### WORK INSTRUCTIONS
Write every record out again exactly as given.

Source data

- - - - -

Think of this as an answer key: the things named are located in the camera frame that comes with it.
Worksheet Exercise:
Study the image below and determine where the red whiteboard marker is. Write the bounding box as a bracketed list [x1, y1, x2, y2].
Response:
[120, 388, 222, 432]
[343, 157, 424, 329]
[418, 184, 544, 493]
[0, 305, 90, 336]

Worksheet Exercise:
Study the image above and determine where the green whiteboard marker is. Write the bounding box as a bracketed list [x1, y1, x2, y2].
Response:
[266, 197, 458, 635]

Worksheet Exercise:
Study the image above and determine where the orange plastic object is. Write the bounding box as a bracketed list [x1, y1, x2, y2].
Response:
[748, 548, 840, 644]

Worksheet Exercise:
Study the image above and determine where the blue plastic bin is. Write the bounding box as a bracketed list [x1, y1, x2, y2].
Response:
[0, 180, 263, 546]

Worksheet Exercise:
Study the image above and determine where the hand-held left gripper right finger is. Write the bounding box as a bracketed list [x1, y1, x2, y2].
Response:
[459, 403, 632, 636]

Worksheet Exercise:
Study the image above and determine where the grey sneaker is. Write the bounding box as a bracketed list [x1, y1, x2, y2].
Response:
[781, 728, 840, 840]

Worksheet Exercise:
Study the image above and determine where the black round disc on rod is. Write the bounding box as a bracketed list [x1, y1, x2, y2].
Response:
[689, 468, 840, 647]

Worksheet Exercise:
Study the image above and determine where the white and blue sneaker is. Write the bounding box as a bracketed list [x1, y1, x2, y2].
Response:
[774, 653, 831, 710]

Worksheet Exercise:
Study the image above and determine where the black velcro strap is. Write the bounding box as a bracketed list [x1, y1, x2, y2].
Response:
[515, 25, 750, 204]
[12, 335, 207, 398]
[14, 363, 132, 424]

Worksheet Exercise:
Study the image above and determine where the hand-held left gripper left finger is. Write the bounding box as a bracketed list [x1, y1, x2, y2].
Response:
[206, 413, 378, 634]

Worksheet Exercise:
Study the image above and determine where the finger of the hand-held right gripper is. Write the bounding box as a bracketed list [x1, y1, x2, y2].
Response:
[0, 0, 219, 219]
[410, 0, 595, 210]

- - - - -

### TASK SOLUTION
Think of this as an answer key: the things named are located in the camera frame that comes with it.
Worksheet Exercise:
Study the image below and determine where the red whiteboard marker is. Write the bounding box as a bracketed list [x1, y1, x2, y2].
Response:
[120, 388, 222, 432]
[343, 157, 424, 329]
[418, 184, 544, 493]
[0, 305, 90, 336]

Worksheet Exercise:
Study the image above and determine where the green whiteboard marker is. Write the bounding box as a bracketed list [x1, y1, x2, y2].
Response:
[266, 197, 458, 635]

Worksheet Exercise:
Study the image above and determine where the orange plastic object is. Write the bounding box as a bracketed list [x1, y1, x2, y2].
Response:
[748, 548, 840, 644]

Worksheet Exercise:
Study the image above and determine where the blue plastic bin is. Write the bounding box as a bracketed list [x1, y1, x2, y2].
Response:
[0, 180, 263, 546]

Worksheet Exercise:
Study the image above and determine where the hand-held left gripper right finger is. Write the bounding box as a bracketed list [x1, y1, x2, y2].
Response:
[459, 403, 632, 636]

Worksheet Exercise:
Study the image above and determine where the grey sneaker is. Write the bounding box as a bracketed list [x1, y1, x2, y2].
Response:
[781, 728, 840, 840]

Worksheet Exercise:
Study the image above and determine where the black round disc on rod is. Write the bounding box as a bracketed list [x1, y1, x2, y2].
Response:
[689, 468, 840, 647]

Worksheet Exercise:
Study the image above and determine where the white and blue sneaker is. Write the bounding box as a bracketed list [x1, y1, x2, y2].
Response:
[774, 653, 831, 710]

Worksheet Exercise:
Study the image above and determine where the black velcro strap is. Write the bounding box as a bracketed list [x1, y1, x2, y2].
Response:
[515, 25, 750, 204]
[12, 335, 207, 398]
[14, 363, 132, 424]

Worksheet Exercise:
Study the image above and determine where the hand-held left gripper left finger is. Write the bounding box as a bracketed list [x1, y1, x2, y2].
Response:
[206, 413, 378, 634]

Worksheet Exercise:
Study the image above and determine where the finger of the hand-held right gripper is. Write the bounding box as a bracketed list [x1, y1, x2, y2].
Response:
[0, 0, 219, 219]
[410, 0, 595, 210]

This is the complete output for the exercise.